• [INSTRUCTIONS TO FOLLOW] Where the records below show a line containing "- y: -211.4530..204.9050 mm", start copying; end with the line containing "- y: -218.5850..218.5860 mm", and copy it too.

---------- RECORDS PROVIDED

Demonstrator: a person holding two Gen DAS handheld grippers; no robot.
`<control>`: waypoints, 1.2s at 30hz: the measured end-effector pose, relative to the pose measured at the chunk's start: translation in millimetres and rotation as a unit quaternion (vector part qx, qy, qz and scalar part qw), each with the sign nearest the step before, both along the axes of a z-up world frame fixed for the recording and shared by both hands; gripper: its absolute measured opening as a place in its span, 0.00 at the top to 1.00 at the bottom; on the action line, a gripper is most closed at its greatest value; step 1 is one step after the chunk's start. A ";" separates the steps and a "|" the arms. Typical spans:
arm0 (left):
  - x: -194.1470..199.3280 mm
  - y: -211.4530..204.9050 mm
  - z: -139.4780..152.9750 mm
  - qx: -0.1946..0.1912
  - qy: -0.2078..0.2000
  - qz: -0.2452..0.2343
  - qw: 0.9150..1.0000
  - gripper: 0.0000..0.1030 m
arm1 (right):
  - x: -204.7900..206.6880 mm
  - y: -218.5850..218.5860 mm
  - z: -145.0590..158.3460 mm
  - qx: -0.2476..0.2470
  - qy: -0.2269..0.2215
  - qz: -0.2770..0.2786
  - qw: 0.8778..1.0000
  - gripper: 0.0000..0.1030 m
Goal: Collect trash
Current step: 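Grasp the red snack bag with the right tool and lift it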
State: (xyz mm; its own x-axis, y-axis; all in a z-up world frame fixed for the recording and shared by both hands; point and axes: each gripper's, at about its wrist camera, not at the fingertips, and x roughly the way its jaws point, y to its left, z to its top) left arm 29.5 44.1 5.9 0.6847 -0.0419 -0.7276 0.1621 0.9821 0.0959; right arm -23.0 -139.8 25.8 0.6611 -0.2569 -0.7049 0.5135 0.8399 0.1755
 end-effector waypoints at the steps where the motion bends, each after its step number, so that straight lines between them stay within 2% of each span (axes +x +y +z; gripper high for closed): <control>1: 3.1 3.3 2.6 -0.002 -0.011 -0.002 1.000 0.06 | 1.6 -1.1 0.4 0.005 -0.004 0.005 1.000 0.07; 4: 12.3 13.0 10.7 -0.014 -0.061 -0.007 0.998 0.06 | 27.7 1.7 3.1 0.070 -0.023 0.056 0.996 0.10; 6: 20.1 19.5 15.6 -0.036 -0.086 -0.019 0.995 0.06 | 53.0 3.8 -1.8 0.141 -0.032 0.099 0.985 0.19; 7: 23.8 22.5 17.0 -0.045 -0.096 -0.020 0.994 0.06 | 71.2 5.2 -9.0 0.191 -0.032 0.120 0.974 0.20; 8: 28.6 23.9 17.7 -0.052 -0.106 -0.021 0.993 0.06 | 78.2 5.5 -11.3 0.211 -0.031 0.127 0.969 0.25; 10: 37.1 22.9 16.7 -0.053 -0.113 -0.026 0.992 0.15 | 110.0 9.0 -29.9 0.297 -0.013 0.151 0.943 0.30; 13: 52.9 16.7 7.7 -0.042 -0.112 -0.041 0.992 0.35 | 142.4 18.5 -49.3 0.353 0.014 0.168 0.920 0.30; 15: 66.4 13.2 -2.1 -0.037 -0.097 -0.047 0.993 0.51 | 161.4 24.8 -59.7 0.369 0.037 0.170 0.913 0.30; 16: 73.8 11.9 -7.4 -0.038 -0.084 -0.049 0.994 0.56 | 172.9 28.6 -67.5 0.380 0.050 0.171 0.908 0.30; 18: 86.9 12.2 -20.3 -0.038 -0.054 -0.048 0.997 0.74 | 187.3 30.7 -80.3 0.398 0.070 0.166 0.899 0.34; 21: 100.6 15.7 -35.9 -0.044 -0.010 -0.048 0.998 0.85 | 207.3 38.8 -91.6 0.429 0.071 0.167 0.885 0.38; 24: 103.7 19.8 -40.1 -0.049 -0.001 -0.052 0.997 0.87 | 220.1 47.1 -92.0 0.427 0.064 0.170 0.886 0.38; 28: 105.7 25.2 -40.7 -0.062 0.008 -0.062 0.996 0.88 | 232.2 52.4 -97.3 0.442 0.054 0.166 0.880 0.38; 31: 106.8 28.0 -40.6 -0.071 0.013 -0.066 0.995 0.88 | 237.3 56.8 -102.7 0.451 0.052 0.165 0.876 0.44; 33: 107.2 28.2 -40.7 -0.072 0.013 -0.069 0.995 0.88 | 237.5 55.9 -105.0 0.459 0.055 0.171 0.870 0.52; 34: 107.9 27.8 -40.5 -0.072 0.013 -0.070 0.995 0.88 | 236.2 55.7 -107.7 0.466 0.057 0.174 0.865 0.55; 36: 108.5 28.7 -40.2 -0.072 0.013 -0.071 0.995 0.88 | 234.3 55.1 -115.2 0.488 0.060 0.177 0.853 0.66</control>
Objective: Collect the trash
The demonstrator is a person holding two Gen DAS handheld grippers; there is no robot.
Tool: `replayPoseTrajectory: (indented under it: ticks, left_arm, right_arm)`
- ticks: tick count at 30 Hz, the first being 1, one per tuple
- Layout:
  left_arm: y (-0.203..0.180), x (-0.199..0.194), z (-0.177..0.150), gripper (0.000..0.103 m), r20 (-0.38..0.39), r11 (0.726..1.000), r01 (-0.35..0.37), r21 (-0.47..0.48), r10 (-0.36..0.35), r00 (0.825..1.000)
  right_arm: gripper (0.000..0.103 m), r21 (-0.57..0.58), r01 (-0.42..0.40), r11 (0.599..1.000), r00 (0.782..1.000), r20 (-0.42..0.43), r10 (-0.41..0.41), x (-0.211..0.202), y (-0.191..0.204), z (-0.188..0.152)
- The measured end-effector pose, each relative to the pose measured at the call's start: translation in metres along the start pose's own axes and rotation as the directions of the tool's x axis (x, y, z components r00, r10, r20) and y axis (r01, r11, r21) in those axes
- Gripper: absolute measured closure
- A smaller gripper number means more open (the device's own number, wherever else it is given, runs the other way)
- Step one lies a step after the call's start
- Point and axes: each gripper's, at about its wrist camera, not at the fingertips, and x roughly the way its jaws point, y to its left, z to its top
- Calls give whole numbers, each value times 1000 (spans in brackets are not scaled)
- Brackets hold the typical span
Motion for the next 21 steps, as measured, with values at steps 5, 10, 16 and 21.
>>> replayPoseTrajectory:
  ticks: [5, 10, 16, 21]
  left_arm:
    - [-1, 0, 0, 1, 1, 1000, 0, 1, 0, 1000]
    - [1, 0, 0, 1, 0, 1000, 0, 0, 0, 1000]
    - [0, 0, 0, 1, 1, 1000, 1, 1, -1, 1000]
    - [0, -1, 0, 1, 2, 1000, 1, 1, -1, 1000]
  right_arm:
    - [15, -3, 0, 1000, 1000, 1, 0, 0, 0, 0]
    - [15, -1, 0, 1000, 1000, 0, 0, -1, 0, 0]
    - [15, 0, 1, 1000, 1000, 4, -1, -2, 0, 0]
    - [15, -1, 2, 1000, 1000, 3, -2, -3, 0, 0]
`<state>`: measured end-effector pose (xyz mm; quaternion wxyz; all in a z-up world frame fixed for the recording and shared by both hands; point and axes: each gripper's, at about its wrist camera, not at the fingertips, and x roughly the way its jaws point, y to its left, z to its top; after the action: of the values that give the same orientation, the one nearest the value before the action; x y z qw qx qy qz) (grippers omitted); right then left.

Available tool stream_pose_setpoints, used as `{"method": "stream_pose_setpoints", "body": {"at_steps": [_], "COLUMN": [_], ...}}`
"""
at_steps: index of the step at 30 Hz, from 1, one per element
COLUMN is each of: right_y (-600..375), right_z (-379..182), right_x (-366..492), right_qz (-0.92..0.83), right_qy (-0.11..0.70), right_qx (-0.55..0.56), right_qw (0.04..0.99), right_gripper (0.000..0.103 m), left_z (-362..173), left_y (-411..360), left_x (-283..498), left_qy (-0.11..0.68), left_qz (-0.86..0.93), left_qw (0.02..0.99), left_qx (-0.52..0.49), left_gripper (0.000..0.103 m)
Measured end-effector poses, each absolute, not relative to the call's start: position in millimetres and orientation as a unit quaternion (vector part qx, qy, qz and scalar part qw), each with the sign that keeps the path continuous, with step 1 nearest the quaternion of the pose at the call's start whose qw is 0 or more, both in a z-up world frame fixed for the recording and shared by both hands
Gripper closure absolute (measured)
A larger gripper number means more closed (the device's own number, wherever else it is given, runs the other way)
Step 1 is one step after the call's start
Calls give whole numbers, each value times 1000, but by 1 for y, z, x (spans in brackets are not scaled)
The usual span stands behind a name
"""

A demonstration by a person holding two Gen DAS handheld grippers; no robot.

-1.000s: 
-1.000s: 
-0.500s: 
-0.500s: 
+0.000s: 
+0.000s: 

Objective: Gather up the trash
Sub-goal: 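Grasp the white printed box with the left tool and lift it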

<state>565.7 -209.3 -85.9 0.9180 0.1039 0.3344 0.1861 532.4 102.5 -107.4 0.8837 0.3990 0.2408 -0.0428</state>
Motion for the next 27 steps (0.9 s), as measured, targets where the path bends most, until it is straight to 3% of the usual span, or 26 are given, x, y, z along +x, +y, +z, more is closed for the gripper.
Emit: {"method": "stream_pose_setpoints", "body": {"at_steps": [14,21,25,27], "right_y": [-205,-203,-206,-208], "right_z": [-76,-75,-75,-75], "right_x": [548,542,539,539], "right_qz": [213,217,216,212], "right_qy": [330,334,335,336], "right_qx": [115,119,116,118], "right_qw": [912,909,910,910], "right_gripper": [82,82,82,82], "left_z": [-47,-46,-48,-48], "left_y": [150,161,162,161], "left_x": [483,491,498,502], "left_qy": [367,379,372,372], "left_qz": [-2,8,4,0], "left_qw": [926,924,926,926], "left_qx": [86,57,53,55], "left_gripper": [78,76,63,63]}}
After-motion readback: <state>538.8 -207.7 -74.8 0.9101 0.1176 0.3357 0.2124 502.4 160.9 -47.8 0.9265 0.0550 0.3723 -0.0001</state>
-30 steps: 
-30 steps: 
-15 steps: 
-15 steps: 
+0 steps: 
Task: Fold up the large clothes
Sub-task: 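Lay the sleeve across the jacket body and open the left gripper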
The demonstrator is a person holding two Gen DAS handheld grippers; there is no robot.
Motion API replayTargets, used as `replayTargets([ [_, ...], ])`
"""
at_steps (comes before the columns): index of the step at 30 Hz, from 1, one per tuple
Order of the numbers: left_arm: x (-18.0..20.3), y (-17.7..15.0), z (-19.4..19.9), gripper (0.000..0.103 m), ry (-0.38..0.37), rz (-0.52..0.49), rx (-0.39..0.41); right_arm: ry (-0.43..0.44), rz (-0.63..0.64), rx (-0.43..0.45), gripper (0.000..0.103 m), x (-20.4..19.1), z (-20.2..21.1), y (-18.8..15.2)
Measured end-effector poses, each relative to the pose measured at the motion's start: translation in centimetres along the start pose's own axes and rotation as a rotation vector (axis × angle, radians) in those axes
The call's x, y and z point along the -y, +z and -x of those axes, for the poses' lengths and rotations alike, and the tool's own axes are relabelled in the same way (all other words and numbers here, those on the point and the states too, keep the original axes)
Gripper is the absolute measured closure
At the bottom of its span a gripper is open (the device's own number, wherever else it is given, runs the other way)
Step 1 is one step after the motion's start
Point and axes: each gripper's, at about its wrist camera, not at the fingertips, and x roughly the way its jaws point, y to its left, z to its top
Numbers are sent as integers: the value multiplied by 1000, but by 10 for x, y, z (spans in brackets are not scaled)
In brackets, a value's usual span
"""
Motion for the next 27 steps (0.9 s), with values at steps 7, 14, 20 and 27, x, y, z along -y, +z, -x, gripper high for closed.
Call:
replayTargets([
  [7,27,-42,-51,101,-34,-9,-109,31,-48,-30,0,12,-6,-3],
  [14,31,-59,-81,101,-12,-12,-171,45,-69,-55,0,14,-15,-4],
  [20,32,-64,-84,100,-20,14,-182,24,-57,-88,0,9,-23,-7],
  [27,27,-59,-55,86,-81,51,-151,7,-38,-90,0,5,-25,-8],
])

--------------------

• [RESULT FOR THIS EXERCISE]
  - y: -211.4530..204.9050 mm
  - z: -139.4780..152.9750 mm
  - qx: -0.1946..0.1912
  - qy: -0.2078..0.2000
  - qz: -0.2452..0.2343
  - qw: 0.9150..1.0000
  - gripper: 0.0000..0.1030 m
arm1 (right):
  - x: -204.7900..206.6880 mm
  - y: -218.5850..218.5860 mm

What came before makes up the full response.